When will senior managers take project management seriously?
Every year lots of project management surveys tell us the same things we’ve been reading for the last 20 years – namely that more projects fail than succeed. And every year senior managers and executives do little to invest in actively changing the culture of project delivery. Project managers consistently beat their heads against walls, doors and any other solid surface that they can find, at this intransigence.
It was a challenge I faced in almost every senior delivery role I held. In one organisation my project management team had to deliver a capital budget of $125m. My role was to re-energise the team and ensure it had the leadership and team-building skills to be successful. I had a development budget of $20,000. For 35 people. Ridiculous.
There was one role that was different. I was given as much development money as I needed to ‘improve the project management experience’ for our stakeholders. If I didn’t achieve this I would receive no pay increase or bonus. We lifted satisfaction scores by almost 40% in one year.
Getting senior managers to understand the importance of good project management will continue to be a challenge when there’s so little of it around. However, if we don’t invest in the right development and project managers continue to focus on the wrong things, we are facing a never-ending cycle of decline.

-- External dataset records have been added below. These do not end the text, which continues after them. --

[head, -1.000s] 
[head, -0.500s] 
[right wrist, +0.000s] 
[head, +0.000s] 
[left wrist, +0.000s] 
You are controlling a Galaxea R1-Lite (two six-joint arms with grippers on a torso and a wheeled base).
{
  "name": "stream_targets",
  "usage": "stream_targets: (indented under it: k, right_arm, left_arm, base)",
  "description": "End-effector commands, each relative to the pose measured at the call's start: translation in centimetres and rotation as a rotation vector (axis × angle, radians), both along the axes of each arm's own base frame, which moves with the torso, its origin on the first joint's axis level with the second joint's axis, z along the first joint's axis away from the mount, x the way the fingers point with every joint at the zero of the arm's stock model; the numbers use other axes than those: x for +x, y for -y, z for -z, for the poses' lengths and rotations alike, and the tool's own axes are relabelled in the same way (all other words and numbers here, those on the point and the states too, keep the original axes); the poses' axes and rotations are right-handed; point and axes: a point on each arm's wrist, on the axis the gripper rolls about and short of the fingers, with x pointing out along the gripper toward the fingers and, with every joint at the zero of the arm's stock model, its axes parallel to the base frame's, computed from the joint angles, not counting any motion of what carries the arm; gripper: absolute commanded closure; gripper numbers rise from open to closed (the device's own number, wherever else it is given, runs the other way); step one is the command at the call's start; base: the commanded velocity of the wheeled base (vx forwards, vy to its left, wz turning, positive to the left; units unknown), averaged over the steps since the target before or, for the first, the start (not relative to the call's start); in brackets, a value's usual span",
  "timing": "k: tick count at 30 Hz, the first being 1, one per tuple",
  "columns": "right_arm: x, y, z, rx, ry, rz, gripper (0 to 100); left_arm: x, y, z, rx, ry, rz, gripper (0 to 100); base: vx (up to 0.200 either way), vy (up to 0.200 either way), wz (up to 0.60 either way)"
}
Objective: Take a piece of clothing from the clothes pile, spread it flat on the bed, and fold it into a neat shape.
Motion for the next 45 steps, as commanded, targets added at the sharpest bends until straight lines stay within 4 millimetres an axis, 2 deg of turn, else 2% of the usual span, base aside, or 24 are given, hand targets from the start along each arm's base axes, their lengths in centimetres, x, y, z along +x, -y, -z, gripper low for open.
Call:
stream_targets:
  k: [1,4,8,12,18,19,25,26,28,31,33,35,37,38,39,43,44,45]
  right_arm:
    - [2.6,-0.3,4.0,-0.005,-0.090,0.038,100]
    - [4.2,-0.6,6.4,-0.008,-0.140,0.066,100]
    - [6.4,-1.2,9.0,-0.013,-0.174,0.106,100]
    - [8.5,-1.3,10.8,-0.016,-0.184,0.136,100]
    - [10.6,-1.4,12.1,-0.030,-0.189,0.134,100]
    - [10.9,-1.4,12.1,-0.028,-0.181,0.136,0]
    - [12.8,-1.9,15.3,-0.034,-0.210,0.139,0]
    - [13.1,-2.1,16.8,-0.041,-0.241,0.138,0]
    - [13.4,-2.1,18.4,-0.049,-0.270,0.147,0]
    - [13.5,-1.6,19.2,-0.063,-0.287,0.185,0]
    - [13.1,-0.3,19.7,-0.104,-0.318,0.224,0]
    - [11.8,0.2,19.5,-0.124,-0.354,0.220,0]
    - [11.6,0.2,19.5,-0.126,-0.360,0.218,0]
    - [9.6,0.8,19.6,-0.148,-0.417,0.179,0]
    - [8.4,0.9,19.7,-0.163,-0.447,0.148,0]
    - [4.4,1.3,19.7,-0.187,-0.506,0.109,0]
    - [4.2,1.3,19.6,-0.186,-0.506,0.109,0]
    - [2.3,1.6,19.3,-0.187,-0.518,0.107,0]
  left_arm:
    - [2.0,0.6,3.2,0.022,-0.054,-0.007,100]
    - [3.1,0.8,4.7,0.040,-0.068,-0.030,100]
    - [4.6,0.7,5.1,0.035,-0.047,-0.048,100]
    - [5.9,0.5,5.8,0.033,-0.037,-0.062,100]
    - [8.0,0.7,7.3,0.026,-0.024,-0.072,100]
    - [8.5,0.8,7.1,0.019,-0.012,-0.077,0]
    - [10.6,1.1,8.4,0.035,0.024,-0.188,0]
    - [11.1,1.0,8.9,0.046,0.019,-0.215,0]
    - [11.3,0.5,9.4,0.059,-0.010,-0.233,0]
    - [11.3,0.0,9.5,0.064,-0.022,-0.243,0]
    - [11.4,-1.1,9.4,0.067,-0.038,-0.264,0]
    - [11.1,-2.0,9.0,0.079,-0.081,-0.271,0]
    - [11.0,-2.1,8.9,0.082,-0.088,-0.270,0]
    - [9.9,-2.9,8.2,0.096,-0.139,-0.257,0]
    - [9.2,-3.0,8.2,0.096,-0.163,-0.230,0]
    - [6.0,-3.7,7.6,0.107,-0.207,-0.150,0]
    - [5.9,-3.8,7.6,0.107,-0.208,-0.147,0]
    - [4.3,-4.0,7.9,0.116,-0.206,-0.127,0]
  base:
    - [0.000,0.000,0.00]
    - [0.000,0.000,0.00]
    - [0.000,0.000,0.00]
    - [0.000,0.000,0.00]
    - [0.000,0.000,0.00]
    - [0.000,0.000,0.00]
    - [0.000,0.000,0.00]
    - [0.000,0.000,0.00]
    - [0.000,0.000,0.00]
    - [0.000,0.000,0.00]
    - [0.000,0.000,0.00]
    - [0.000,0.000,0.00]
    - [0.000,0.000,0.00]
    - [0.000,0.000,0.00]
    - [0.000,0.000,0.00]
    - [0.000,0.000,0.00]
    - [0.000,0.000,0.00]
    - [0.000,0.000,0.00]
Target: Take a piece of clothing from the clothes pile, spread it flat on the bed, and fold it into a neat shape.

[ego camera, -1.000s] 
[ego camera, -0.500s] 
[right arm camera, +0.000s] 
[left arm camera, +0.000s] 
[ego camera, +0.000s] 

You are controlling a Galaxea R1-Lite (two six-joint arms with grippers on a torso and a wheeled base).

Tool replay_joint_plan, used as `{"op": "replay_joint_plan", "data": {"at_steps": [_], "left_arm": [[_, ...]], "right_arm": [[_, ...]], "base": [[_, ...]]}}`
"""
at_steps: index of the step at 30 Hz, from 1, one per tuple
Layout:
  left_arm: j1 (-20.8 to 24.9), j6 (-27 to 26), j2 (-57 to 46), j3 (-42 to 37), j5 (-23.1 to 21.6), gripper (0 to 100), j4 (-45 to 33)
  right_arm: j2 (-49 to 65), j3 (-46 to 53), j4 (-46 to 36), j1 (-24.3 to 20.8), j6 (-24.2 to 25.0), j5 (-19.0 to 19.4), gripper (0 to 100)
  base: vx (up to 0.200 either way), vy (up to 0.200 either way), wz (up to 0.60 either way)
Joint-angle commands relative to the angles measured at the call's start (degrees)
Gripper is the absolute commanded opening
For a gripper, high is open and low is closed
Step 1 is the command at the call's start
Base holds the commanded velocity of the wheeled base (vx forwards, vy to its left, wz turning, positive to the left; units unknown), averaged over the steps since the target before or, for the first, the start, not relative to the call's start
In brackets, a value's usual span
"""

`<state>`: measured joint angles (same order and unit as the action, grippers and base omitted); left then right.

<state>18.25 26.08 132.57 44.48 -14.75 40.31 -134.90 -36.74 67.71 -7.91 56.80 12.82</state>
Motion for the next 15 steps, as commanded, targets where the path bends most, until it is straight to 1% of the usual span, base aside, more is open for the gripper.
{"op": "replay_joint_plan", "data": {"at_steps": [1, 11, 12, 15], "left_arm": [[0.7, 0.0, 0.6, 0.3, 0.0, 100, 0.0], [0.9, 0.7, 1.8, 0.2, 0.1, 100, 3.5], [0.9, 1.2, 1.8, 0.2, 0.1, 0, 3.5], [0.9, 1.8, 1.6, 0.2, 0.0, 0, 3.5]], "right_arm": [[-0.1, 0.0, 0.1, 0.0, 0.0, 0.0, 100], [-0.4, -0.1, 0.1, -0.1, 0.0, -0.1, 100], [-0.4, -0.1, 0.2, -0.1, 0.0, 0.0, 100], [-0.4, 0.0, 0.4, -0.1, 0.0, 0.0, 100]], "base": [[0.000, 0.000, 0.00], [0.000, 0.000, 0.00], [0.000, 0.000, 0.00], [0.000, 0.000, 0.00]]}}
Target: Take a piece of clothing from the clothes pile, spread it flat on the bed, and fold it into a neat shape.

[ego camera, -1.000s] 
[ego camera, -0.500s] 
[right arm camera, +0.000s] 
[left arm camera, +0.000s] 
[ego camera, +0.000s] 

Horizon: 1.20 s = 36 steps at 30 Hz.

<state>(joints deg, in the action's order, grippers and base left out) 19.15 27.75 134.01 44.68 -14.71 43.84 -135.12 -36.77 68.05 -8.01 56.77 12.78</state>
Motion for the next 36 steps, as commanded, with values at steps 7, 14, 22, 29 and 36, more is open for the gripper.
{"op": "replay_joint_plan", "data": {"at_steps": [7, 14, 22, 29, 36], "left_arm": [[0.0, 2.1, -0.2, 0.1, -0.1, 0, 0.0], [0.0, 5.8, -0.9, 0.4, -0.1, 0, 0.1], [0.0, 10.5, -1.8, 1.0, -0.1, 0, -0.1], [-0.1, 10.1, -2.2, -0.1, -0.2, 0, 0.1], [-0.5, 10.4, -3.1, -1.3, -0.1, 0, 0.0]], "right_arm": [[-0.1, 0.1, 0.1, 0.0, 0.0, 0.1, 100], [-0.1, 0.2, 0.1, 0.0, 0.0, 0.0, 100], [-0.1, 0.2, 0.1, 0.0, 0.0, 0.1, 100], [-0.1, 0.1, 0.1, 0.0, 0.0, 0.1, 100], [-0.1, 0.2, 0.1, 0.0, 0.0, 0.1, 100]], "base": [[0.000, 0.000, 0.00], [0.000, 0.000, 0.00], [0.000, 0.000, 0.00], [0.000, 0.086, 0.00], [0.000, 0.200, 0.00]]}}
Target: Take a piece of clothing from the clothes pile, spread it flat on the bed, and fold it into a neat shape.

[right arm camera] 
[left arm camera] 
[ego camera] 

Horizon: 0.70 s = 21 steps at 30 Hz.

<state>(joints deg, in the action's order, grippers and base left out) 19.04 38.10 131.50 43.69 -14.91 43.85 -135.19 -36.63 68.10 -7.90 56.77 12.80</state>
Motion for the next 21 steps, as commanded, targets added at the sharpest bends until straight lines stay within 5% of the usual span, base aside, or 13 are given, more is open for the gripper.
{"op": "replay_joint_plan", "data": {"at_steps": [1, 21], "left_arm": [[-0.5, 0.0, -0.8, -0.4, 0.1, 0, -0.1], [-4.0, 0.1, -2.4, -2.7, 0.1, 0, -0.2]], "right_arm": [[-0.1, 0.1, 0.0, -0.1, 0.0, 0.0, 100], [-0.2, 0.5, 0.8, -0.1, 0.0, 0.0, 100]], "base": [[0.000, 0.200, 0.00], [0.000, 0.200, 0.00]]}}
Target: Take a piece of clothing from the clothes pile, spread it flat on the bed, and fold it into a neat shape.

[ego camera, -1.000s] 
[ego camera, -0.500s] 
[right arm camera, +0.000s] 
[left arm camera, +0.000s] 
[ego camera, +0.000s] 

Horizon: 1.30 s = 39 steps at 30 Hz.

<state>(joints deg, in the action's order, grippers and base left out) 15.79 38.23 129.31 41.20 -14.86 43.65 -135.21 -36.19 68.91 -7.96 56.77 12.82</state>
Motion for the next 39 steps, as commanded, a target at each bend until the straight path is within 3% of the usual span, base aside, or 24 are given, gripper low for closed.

The Project Management Institute found, in its Pulse of the Profession report last year, that ‘less than two in five organisations place a high priority on creating a culture that recognises [senior management involvement] as a driver of better project performance. Organisations that place a high priority on creating this culture report 71% of projects meeting original goals and business intent.'
Worryingly, many organisations continually convince themselves that everything is rosy in the project garden, when in fact they have neglected it for years and even those hardy plants that are desperate to grow and thrive, are looking for bees to pollinate them elsewhere.
In the KPMG New Zealand project management survey released two weeks ago, 61% of organisations surveyed felt that project success rates were improving, despite consistently high failure rates.
That’s like me vehemently believing that politicians are becoming more trustworthy...
If organisations want to improve the rate at which they deliver projects and the performance of them, providing senior managers with the time and training to sponsor projects in the right way is the place to start.
Put some true accountability measures in place (e.g. link project results to KPIs or get regular feedback on performance), ensure they are leadership role models and that they make swift decisions in order to keep projects moving.
For too long, apathy around projects and project management at a senior management level has led to an under-investment into the actual capabilities required – at all levels – to be successful.
As I frequently say in my speeches, you get the project results that the leadership deserves. If your organisation continues to fail, it’s time to buy some more mirrors for the boardroom.
Project sponsors and senior managers have a unique opportunity to positively affect the lives of others and leave a lasting legacy of project success for others to copy. It’s an opportunity that shouldn’t be wasted.